* [Directions]: Copy every line from the data below in which the string "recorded" can be found.

-*-

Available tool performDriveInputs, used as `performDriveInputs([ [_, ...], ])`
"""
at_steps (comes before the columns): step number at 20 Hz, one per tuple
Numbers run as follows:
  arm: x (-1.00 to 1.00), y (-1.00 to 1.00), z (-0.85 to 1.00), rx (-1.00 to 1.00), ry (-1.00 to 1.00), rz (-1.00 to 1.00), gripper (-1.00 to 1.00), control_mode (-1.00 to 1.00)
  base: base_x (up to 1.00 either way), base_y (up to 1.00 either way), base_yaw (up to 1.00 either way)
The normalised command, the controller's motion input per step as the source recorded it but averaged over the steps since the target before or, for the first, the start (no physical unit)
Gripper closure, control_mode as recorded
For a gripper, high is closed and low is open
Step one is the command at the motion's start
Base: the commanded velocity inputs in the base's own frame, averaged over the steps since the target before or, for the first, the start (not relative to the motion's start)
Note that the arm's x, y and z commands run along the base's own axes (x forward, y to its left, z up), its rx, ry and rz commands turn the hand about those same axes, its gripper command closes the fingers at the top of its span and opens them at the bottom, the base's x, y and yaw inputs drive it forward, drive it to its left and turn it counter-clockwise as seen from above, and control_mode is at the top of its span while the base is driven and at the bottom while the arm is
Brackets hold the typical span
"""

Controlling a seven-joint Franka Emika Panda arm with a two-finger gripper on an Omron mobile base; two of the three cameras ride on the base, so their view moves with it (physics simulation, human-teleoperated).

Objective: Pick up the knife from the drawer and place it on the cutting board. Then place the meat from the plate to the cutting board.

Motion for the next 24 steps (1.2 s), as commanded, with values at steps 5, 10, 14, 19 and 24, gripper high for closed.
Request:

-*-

* [Worked solution]:
The normalised command, the controller's motion input per step as the source recorded it but averaged over the steps since the target before or, for the first, the start (no physical unit)
Gripper closure, control_mode as recorded

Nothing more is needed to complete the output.